UH Med Now

A Hawaii Newsman Gives the Gift of Life: Donating His Body to Science

Date: April 10th, 2019 in AHEC, Donors, Giving, JABSOM News, UH Manoa, Willed Body Program    Print or PDF

Pictured: Linda Coble with her late husband, Kirk Matthews. Photo courtesy of Linda Coble.

By Deborah Manog Dimaya, UH Med Now Correspondent

Linda Coble, Hawaii’s first female television news anchor, sat down with HI Now Daily to discuss the decision of her late husband,. Kirk Matthews, to become a part of the Willed Body Program at the University of Hawaii (UH) John A. Burns School of Medicine (JABSOM). Her quotes from that interview are used in this story.

The veteran journalist-duo is also well-known throughout Hawaii for being active and longtime members of the Rotary Club of Honolulu. Putting “service above self” and volunteering seems to have been a natural part of their lives. In fact, Matthews, TV anchor and reporter, would always end his newscasts by saying that we should all “take care of each other.” Through the Willed Body Program, he was able to do just that.

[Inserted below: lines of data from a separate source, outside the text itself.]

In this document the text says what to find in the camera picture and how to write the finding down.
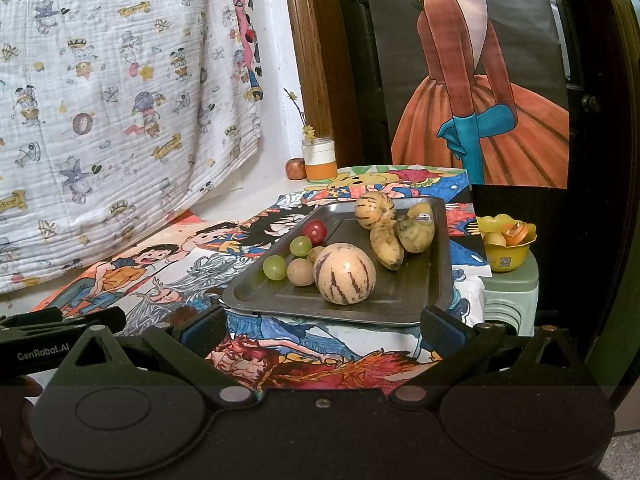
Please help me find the grey haired cartoon poster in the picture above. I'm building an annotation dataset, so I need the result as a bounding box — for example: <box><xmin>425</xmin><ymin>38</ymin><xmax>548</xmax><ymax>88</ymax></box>
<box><xmin>120</xmin><ymin>249</ymin><xmax>281</xmax><ymax>337</ymax></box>

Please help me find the orange cartoon boys poster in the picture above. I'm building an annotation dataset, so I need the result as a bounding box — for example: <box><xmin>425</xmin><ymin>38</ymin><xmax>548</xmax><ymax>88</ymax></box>
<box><xmin>30</xmin><ymin>210</ymin><xmax>261</xmax><ymax>322</ymax></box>

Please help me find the person's left hand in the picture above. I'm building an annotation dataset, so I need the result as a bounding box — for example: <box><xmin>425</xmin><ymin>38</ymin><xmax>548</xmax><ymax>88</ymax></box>
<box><xmin>0</xmin><ymin>376</ymin><xmax>44</xmax><ymax>480</ymax></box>

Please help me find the wooden door frame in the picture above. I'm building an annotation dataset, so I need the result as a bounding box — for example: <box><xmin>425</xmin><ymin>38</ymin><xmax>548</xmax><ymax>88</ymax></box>
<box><xmin>280</xmin><ymin>0</ymin><xmax>342</xmax><ymax>171</ymax></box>

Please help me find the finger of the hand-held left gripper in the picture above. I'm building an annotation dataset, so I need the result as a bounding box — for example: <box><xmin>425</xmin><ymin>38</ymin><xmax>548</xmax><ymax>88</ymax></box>
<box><xmin>62</xmin><ymin>308</ymin><xmax>127</xmax><ymax>336</ymax></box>
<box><xmin>0</xmin><ymin>307</ymin><xmax>64</xmax><ymax>332</ymax></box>

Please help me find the metal tray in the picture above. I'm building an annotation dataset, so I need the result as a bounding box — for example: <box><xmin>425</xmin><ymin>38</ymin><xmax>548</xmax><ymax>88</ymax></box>
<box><xmin>222</xmin><ymin>196</ymin><xmax>454</xmax><ymax>329</ymax></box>

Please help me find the colourful cartoon printed cloth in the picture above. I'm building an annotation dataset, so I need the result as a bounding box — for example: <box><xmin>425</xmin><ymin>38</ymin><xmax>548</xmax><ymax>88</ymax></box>
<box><xmin>205</xmin><ymin>164</ymin><xmax>488</xmax><ymax>392</ymax></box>

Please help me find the twig with yellow flowers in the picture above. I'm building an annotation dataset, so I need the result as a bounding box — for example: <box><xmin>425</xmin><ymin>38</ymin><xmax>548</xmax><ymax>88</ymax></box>
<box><xmin>283</xmin><ymin>87</ymin><xmax>317</xmax><ymax>142</ymax></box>

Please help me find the yellow speckled banana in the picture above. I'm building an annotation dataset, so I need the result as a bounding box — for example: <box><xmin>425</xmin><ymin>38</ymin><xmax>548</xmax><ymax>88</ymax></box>
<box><xmin>370</xmin><ymin>219</ymin><xmax>406</xmax><ymax>272</ymax></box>

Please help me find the white and orange jar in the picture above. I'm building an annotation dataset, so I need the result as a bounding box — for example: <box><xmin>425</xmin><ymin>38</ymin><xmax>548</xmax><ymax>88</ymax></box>
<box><xmin>301</xmin><ymin>136</ymin><xmax>337</xmax><ymax>184</ymax></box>

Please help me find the banana with sticker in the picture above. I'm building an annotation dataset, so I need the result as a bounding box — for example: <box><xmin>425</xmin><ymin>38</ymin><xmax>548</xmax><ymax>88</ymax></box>
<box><xmin>407</xmin><ymin>202</ymin><xmax>435</xmax><ymax>226</ymax></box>

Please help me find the orange dress wall poster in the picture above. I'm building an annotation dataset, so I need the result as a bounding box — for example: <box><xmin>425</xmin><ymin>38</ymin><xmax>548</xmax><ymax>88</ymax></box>
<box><xmin>360</xmin><ymin>0</ymin><xmax>571</xmax><ymax>190</ymax></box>

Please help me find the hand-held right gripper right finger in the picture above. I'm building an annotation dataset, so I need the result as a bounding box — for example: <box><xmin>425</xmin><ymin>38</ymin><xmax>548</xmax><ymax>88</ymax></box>
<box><xmin>390</xmin><ymin>305</ymin><xmax>597</xmax><ymax>404</ymax></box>

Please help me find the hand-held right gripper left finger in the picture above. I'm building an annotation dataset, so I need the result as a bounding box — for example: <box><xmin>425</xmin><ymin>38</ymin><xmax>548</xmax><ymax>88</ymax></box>
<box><xmin>55</xmin><ymin>304</ymin><xmax>258</xmax><ymax>404</ymax></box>

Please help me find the orange peel curl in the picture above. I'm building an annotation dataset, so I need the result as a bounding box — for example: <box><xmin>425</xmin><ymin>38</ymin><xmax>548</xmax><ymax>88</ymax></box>
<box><xmin>502</xmin><ymin>220</ymin><xmax>529</xmax><ymax>247</ymax></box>

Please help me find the white cartoon printed blanket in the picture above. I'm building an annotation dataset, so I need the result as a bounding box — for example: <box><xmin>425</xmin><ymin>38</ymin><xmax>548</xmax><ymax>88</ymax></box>
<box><xmin>0</xmin><ymin>0</ymin><xmax>264</xmax><ymax>295</ymax></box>

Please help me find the pink cartoon cloth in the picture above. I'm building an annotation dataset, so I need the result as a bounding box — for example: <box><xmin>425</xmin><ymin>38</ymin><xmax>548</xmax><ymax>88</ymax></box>
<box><xmin>227</xmin><ymin>0</ymin><xmax>264</xmax><ymax>106</ymax></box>

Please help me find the green plastic stool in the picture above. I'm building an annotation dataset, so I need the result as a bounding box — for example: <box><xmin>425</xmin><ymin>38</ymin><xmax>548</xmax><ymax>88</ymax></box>
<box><xmin>482</xmin><ymin>255</ymin><xmax>541</xmax><ymax>337</ymax></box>

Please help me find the yellow plastic bowl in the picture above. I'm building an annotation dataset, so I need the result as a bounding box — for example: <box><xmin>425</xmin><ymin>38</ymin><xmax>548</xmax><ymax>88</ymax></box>
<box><xmin>476</xmin><ymin>214</ymin><xmax>539</xmax><ymax>275</ymax></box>

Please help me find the greenish banana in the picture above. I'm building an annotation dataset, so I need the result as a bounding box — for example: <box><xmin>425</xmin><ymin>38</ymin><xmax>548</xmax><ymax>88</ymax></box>
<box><xmin>396</xmin><ymin>216</ymin><xmax>436</xmax><ymax>255</ymax></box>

“He (Matthews) donated for the last time, part of him, to the next generation,” Coble said of her husband. She added, “he was always so conscious and aware of the future and he may not be part of it– but he was able to make a difference.”

The couple met in 1981 while working at news station in Oregon. Soon after, they were engaged, moved to Hawaii together and were married for 33 years. Matthews died in 2016 after battling stage 4 lung cancer.

 

Holding an orchid lei near the shore of Magic Island.

An orchid lei honors a loved one. Amanda Shell photo.

 

Mahalo from the UH Medical School

Every year, JABSOM holds a memorial service to honor the willed body donors and their families. Coble was touched by the heartfelt displays of appreciation from the medical students to their silent teachers.

“It’s so wonderful to see them (medical students) share how valuable that last moment that they had with our loved ones– how important that was to them and how much they learned,” Coble said.

The service is followed by the medical students paddling out to sea near Magic Island to scatter the cremains, for those who requested it. The donors’ loved ones are able to watch and say their final goodbyes as the music of bagpipes playing mixed with the sound of crashing waves fills the air.

This year’s Annual Memorial Service will be the program’s largest– with more than 870 attendees expected. The public scattering of the cremains on April 13, will occur offshore of the Waikiki-end of Magic Island. The canoes will launch at 2:00PM.